Friday, April 27, 2012

A Compass for ‘Sandpiper’ – Part 2

I was not disappointed with the Sowester Bosun compass I acquired by bidding at Ebay. I took a risk that paid off. When it duly arrived at my doorstep I anxiously opened the parcel to examine the compass which I knew full well had a large bubble under the glass. What I didn’t know was how to go about replacing the missing liquid. I didn’t even know what type of fluid it was. I gambled that liquid from an old, obsolete compass that I had no intention of using would be suitable.

After examining the Bosun compass I discovered that if I extracted two plastic-type screws from the outer side of the casing, the actual compass could easily be removed.  I immediately observed a large screw that plugged a hole through which I could replenish the liquid by using a surgical syringe. I undid the screw and administered the life-giving fluid. By gently rocking the compass a little from side to side I could release a few tiny bubbles that remained, and continue filling the bowl until full.

Regarding the nature of the liquid, it certainly was not gin! - More like clear, good quality paraffin, because of that fluid’s characteristic smell. I didn’t notice any difference in appearance or smell between the two liquids.  I assume they both have the same viscosity, and I trust there will be no ramifications if they do not.

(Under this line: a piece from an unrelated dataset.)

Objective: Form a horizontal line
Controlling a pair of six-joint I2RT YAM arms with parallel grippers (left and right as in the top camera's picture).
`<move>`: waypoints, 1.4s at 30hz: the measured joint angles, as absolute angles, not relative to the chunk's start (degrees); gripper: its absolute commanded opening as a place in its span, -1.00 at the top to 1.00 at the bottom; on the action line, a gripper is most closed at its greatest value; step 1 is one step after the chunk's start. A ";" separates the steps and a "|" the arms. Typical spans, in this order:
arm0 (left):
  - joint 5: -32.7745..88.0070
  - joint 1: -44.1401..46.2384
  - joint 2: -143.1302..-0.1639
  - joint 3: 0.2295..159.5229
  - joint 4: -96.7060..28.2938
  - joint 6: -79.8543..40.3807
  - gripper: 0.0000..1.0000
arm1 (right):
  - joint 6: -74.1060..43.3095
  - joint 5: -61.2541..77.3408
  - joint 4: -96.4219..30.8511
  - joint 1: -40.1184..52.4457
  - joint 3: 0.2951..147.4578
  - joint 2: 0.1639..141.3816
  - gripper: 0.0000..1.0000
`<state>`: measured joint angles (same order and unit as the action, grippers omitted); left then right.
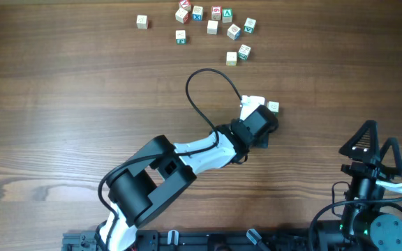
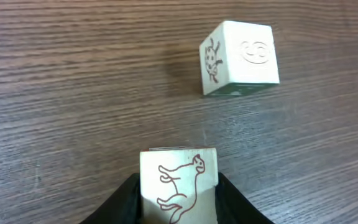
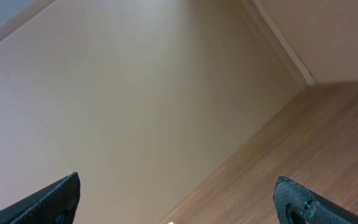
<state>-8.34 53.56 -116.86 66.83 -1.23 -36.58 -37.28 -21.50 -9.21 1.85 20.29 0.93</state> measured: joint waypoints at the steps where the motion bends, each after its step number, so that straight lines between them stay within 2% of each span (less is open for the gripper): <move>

Just now, I am very happy with ‘Sandpiper’s’ cheap, but practical compass. May that continue as I make use of this essential item.  


Bursledon Blogger said...

Bill Like you I think they are one of the best compasses we've had on a boat, especially as you can see the course from any angle unlike some of the bulkhead mounted ones.

Regarding the fluid it is a clear oil, a local compass adjuster told me to top up with white spirit which I've done over the years on many compasses and has always worked - although I guess it's always been less than 20% of the total fluid


Patrick Hay said...

The grid compass also makes it very easy for any helmsman to steer a reciprocal course in an emergency, without having to do any mental arithmetic.

That could be a life saver.

William Serjeant said...

Max and Patrick,

Thank you for your useful comments.

A reciprocal course to steer is helpful when sailing in shallow water where there's a possibility of going aground, because the way back to deeper water can be found without having to calculate a course.


From Roy aboard GL said...

Hi Bill, I have also had the same compass since 1970, original maker name was Sestral. It has been with me on every boat I have owned, and without doubt is the best steering compass ever produced. Have never seen them recently. My next job is to get rid of the bubble that has developed since being in the Caribbean.